If big, national foundations do take on rural work, Smart hopes they’ll do it alongside and learn from the regional funders that have been working in these communities a lot longer.

“Just dumping a bunch more money into rural America from a philanthropic side is likely to not be particularly useful, and may actually be disruptive to some of the work going on already,” Smart said. “What we really need is for funders to really commit to this long-term learning path, this long-term model development. Rural communities, rural funders are very leery of larger funders that want to develop the rural initiative of the day, devote a bunch of dollars and then go home.”

Calonge said that in his experience, investments from national funders look a lot more like traditional philanthropy. “National foundations are more likely to really engage in the traditional model of finding a nonprofit that aligns with their mission and vision and providing funding to them to build out, scale up, or continue their work in communities.”

It’s a model that works, if you can find a nonprofit in the community you want to serve, but that’s not a guarantee in many rural areas.

“It’s rare for a national funder to really get down far in community engagement. It really takes boots on the ground and people in community. It just requires a much larger investment than finding those rural nonprofits that are aligned with their mission and vision,” Calonge said.

With this dynamic at play, it makes sense for national foundations to partner with local funders, that do have the ‘boots on the ground’ necessary to engage with residents in rural communities.
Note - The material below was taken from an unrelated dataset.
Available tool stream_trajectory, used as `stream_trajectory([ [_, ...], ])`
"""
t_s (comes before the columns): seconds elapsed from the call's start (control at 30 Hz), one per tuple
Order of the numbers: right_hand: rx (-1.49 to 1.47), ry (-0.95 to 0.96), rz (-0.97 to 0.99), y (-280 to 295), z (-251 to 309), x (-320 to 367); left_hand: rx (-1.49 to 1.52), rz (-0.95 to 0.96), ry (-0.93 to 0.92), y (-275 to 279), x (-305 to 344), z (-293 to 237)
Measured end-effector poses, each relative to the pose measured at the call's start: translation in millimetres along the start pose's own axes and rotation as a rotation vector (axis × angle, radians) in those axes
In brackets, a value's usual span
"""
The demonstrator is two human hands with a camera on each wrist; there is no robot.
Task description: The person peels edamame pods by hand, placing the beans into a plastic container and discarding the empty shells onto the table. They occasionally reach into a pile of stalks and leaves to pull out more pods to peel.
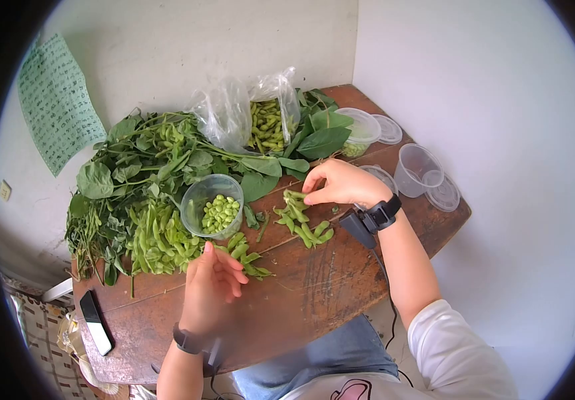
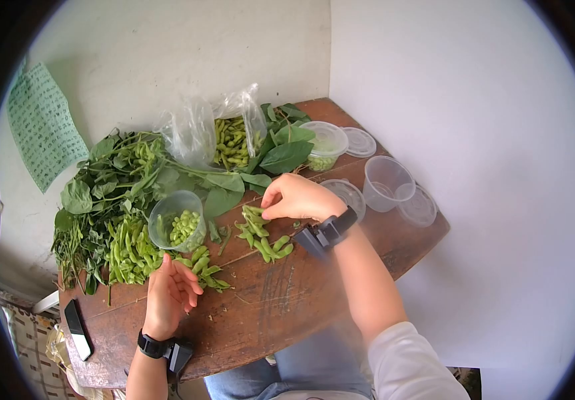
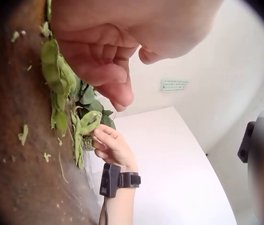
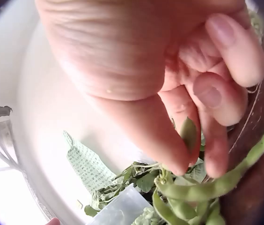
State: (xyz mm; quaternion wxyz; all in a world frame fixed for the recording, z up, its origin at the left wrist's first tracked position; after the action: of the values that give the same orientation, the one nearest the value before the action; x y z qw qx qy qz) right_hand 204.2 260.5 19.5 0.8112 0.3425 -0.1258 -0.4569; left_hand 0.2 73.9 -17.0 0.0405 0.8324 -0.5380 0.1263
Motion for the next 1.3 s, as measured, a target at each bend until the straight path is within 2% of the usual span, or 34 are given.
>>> stream_trajectory([
  [0.03, 0.004, 0.005, 0.0, 0.9, 5.3, 0.0, 0.015, 0.035, -0.005, -1.3, 0.8, -0.1],
  [0.1, -0.104, -0.121, -0.001, 0.8, 5.9, -1.3, 0.033, 0.065, -0.033, -4.1, -1.3, -6.4],
  [0.17, -0.146, -0.076, -0.006, -0.2, 14.3, -1.1, -0.054, 0.047, -0.036, -5.6, 2.8, -6.6],
  [0.23, -0.367, -0.048, -0.037, 2.9, 26.6, 0.2, -0.015, 0.097, -0.016, -10.2, 4.6, -7.7],
  [0.33, -0.397, 0.04, -0.109, 1.6, 29.7, -3.3, -0.059, 0.051, -0.071, -19.4, 9.0, -19.5],
  [0.5, -0.414, 0.089, -0.108, -3.9, 40.5, -0.5, -0.231, 0.053, -0.172, -52.1, 1.2, -36.2],
  [0.63, -0.328, 0.121, -0.111, 2.9, 43.7, 0.3, -0.266, -0.005, -0.327, -81.7, -10.8, -45.0],
  [0.67, -0.324, 0.12, -0.117, 3.0, 42.6, -0.3, -0.316, -0.047, -0.412, -87.1, -12.5, -50.2],
  [0.73, -0.472, 0.153, -0.033, -5.0, 45.4, 2.1, -0.416, -0.109, -0.574, -94.8, -15.4, -58.8],
  [0.77, -0.472, 0.148, -0.04, -1.1, 44.7, 4.5, -0.417, -0.1, -0.573, -98.0, -20.0, -54.4],
  [0.83, -0.416, 0.108, 0.045, 1.1, 47.8, 7.8, -0.404, -0.165, -0.522, -95.2, -31.0, -44.8],
  [0.9, -0.363, 0.082, -0.021, 10.5, 26.4, 2.7, -0.387, -0.145, -0.474, -96.2, -33.7, -37.0],
  [0.97, 0.097, 0.071, -0.107, 14.0, -6.2, -3.8, -0.253, -0.112, -0.56, -98.9, -30.4, -41.4],
  [1.0, 0.197, -0.001, -0.133, 11.9, -15.1, -2.8, -0.254, -0.107, -0.564, -100.1, -28.7, -43.6],
  [1.1, 0.289, 0.052, -0.127, 7.4, -16.3, -1.8, -0.137, -0.053, -0.479, -100.5, -26.8, -41.4],
  [1.17, 0.222, 0.014, -0.087, 9.1, -16.3, -4.3, -0.301, 0.022, -0.535, -101.7, -30.6, -36.0],
  [1.2, 0.116, 0.012, -0.082, 12.6, -9.3, -2.7, -0.301, 0.02, -0.535, -100.4, -31.1, -36.4],
  [1.27, -0.145, -0.021, -0.024, 14.4, 5.3, 1.5, -0.487, -0.015, -0.613, -99.2, -30.9, -39.4],
  [1.3, -0.146, -0.018, -0.023, 16.0, 10.9, 2.9, -0.488, -0.018, -0.614, -99.9, -29.2, -41.8],
])
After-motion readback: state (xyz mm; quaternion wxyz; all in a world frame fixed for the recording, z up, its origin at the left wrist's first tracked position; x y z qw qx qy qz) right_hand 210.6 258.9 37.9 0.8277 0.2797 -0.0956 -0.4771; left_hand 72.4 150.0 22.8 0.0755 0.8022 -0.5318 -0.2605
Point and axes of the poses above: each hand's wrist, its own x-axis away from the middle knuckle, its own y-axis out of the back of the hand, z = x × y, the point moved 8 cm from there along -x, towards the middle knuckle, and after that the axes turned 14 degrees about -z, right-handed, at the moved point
That’s the path the Robert Wood Johnson Foundation took on a recent initiative with the Episcopal Health Foundation, Marks said. The EHF partnered with the public health giant and another local funder to work in rural communities that had lost hospitals. Support from RWJF meant they could run the initiative in three communities instead of two.

“We’re learning together and from each other. Co-funding the work allows us to spread our dollars better when there are three funders as opposed to one,” Marks said. “It means we can do more work.”

It’s a promising model for national funders that are looking to get involved. For a long time that hasn’t been the case, but Smart is hopeful this is starting to change.

“I think having been in the field for 20 years or so, there is more interest now than there has ever been,” he said. “I think a lot of it is stimulated by this group of funders working on the local and regional level that have really committed to thinking and doing in ways that are specific to rural.”